The attacks are recurrent and there may be triggers such as cold air or eating. Remission can occur with symptoms disappearing for long periods before recurring.

Red flags

Clinicians must be aware that similar symptoms may be seen in other conditions including malignancy.

NICE CKS list the following red flags to be aware of:

• Onset before 40 years
• Hearing difficulties or other ear problems
• Sensory changes
• Previous skin/oral lesions that could exhibit perineurally
• Isolated involvement of ophthalmic division 
• Bilateral symptoms
• Optic neuritis
• Family history of multiple sclerosis

The International Classification of Headache Disorders, third edition formally defines the clinical diagnosis of trigeminal neuralgia.

Recurrent paroxysms of unilateral facial pain in the distribution(s) of one or more divisions of the trigeminal nerve, with no radiation beyond, and fulfilling criteria 2 and 3.

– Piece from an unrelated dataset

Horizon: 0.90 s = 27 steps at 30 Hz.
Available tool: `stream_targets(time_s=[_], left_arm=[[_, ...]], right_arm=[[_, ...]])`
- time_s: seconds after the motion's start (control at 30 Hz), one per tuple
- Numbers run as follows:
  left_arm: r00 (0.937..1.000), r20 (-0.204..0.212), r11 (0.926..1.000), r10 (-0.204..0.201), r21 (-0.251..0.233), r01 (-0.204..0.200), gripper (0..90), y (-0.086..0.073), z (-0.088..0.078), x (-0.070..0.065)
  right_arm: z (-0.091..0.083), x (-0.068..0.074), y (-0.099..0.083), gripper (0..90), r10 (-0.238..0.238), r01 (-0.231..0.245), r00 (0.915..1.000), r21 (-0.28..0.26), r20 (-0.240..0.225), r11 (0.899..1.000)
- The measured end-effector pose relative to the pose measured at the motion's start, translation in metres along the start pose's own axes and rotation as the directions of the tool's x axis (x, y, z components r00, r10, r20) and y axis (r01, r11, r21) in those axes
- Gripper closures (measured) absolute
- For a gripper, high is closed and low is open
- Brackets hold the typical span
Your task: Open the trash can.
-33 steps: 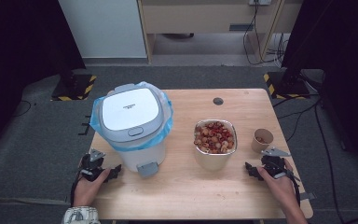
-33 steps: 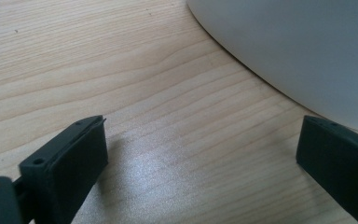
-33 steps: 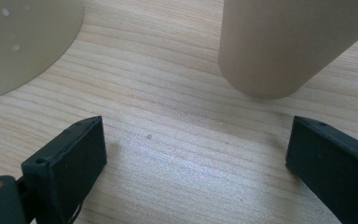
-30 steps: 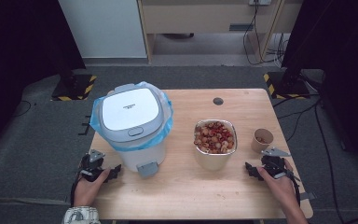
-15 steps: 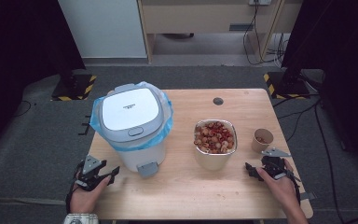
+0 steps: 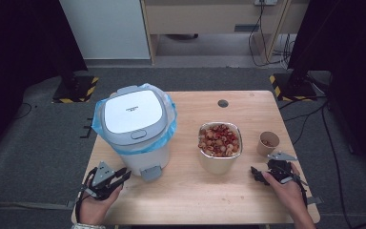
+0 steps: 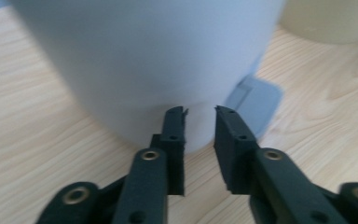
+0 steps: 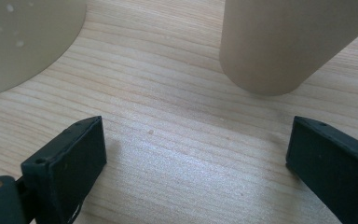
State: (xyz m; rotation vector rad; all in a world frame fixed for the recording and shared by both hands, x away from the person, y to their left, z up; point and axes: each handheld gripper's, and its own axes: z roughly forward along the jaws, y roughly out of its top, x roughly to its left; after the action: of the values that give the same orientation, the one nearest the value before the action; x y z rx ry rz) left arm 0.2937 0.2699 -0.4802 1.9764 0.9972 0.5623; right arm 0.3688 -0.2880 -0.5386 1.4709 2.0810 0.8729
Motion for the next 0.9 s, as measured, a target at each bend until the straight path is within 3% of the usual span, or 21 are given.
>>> stream_targets(time_s=[0.17,0.23,0.27,0.47,0.6,0.67,0.73,0.83,0.9], left_arm=[[0.9964,0.041,0.9969,0.074,0.023,-0.075,83.9,0.010,0.014,-0.018],[0.9958,0.043,0.9963,0.081,0.027,-0.082,86.0,0.011,0.016,-0.020],[0.9928,0.051,0.9933,0.108,0.035,-0.110,87.6,0.013,0.021,-0.023],[0.9877,0.062,0.9874,0.143,0.059,-0.147,89.8,0.015,0.031,-0.030],[0.9825,0.060,0.9800,0.176,0.083,-0.181,89.9,0.017,0.039,-0.034],[0.9769,0.061,0.9733,0.205,0.093,-0.210,89.9,0.019,0.046,-0.037],[0.9759,0.063,0.9721,0.209,0.095,-0.214,89.9,0.019,0.048,-0.038],[0.9643,0.072,0.9581,0.255,0.116,-0.262,89.9,0.021,0.060,-0.042],[0.9634,0.069,0.9570,0.259,0.116,-0.266,89.9,0.021,0.063,-0.042]], right_arm=[[0.000,0.000,0.000,5.1,-0.001,0.001,1.0000,-0.001,0.000,1.000],[0.000,0.000,0.000,5.1,-0.003,0.003,1.0000,-0.002,0.000,1.000],[0.000,0.000,0.000,5.1,-0.003,0.003,1.0000,-0.002,0.000,1.000],[0.000,0.000,0.000,5.1,-0.003,0.003,1.0000,-0.001,-0.001,1.000],[0.000,0.000,0.000,5.1,-0.002,0.002,1.0000,-0.002,0.000,1.000],[0.000,0.000,0.000,5.1,-0.002,0.002,1.0000,-0.002,0.000,1.000],[0.000,0.000,-0.001,5.1,-0.002,0.002,1.0000,-0.002,0.000,1.000],[0.000,0.000,-0.001,5.1,-0.003,0.003,1.0000,-0.002,-0.001,1.000],[0.000,0.000,-0.001,5.1,-0.003,0.003,1.0000,-0.002,-0.002,1.000]])
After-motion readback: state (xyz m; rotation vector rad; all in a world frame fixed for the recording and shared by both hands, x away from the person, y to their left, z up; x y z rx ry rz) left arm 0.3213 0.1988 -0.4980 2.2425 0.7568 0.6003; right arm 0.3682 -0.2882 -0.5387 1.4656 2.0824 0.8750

1. Pain has all of the following characteristics:
   • Lasting from a fraction of a second to 2 minutes
   • Severe intensity
   • Electric shock-like, shooting, stabbing or sharp in quality
2. Precipitated by innocuous stimuli within the affected trigeminal distribution
3. Not better accounted for by another ICHD-3 diagnosis

Taken from ICHD, third edition.

Carbamazepine forms the mainstay of management.

Urgent referral

Clinical judgement must be used – urgently refer any patient with a suspected secondary cause or in whom an alternative diagnosis is considered. Some red flags are described in the ‘Clinical features’ section above. MRI tends to be the diagnostic investigation of choice in those with a suspected sinister cause.

Medical management

Carbamazepine forms the mainstay of management. Typically a starting dose of 100mg twice day is given and this may be titrated upward depending upon response. Once in remission the dose should be titrated down to the lowest level that maintains remission.

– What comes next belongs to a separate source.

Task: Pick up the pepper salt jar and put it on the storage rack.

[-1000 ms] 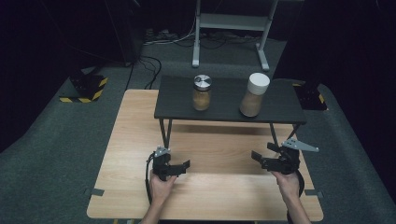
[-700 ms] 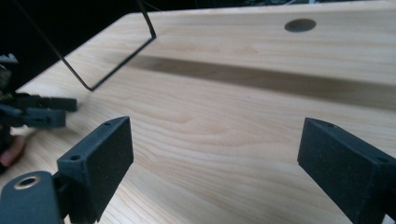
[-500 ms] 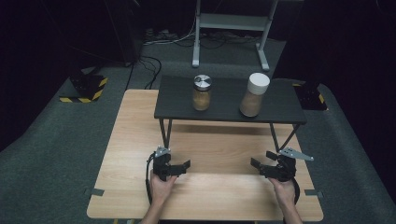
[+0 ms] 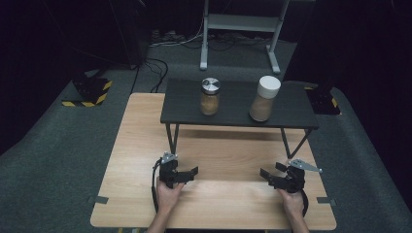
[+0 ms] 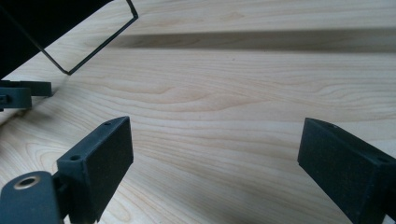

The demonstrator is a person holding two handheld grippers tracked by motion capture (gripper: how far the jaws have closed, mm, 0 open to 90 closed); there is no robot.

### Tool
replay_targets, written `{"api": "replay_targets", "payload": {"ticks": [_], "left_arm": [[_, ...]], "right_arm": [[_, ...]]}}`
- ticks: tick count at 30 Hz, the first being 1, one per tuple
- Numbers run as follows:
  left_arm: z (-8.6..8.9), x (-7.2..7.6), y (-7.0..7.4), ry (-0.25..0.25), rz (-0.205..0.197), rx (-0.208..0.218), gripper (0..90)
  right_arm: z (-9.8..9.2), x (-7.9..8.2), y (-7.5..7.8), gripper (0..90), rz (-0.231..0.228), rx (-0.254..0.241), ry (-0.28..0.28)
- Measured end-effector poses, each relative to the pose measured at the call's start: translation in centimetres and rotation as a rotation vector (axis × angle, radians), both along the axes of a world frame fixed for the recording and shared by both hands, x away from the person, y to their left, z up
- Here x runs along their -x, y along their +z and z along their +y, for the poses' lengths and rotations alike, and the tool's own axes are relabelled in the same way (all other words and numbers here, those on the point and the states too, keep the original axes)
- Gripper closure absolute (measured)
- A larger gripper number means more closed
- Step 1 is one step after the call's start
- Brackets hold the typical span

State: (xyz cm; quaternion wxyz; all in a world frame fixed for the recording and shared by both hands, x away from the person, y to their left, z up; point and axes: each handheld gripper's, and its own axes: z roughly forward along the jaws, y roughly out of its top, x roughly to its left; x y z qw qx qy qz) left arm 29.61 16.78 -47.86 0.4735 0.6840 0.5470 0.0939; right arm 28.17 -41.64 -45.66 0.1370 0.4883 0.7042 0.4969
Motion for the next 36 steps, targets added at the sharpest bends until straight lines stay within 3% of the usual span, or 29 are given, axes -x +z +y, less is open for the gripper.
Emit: {"api": "replay_targets", "payload": {"ticks": [13,20,36], "left_arm": [[0.0,0.0,0.0,0.001,0.001,0.004,0.4],[0.0,0.0,0.0,0.001,-0.001,0.002,0.4],[0.0,0.1,0.0,0.005,-0.001,0.001,0.4]], "right_arm": [[-1.0,-0.2,-2.2,9.6,0.026,-0.075,-0.013],[-0.5,-0.1,-2.2,10.0,0.028,-0.05,-0.025],[-0.4,-0.1,-2.0,8.4,0.065,-0.059,-0.07]]}}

If ineffective, contraindicated or not tolerated patients should be referred to neurology. Second line options include:

• Gabapentin
• Lamotrigine

Surgical management

In patients in who medical management is ineffective surgical intervention may be considered. The options depend on the underlying aetiology and patient factors. For primary trigeminal neuralgia options include:

• Microvascular decompression
• Gamma knife radiosurgery

The course of trigeminal neuralgia is varied but normally characterised by episodes of attacks followed by remissions.

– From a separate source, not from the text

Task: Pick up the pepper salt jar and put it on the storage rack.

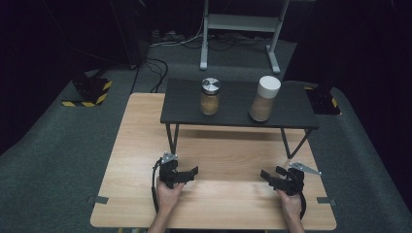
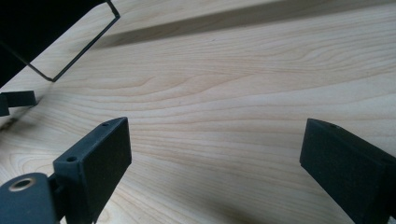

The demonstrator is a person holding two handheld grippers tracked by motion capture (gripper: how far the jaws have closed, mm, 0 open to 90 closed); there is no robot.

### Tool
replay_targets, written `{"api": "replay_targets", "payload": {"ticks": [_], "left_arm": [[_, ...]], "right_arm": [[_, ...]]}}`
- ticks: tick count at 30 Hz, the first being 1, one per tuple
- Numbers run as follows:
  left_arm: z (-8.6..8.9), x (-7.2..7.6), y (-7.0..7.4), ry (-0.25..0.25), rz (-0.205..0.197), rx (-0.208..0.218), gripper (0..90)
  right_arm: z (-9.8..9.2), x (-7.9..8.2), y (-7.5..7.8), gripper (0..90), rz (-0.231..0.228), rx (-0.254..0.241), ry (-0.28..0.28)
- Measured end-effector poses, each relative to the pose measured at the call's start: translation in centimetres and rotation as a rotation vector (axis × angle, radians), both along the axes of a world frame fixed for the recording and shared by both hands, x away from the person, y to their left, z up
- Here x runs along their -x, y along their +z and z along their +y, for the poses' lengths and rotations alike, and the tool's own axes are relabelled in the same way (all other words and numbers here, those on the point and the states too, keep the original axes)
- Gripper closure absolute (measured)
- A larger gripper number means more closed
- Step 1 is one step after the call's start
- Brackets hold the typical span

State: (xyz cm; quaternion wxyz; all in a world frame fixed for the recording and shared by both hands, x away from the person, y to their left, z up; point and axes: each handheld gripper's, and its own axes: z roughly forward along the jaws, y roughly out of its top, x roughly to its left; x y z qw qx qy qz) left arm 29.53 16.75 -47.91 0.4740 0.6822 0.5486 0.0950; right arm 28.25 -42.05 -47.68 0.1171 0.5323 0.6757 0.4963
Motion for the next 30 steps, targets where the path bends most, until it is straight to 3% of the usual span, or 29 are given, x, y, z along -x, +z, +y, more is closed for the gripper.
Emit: {"api": "replay_targets", "payload": {"ticks": [30], "left_arm": [[0.0,0.0,-0.02,-0.001,0.003,0.005,0.5]], "right_arm": [[0.31,-0.55,0.47,8.5,0.04,0.022,0.002]]}}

Most patients have a relapsing-remitting course though some patients experience a chronic background pain.

Patients may experience remissions that last many months. With time such remissions normally become shorter. Of those with a new diagnosis:

• 65% will have a further episode in 5 years
• 77% will have a further episode in 10 years

The majority of patients experience remission with medical therapy, though up to 10% will not respond.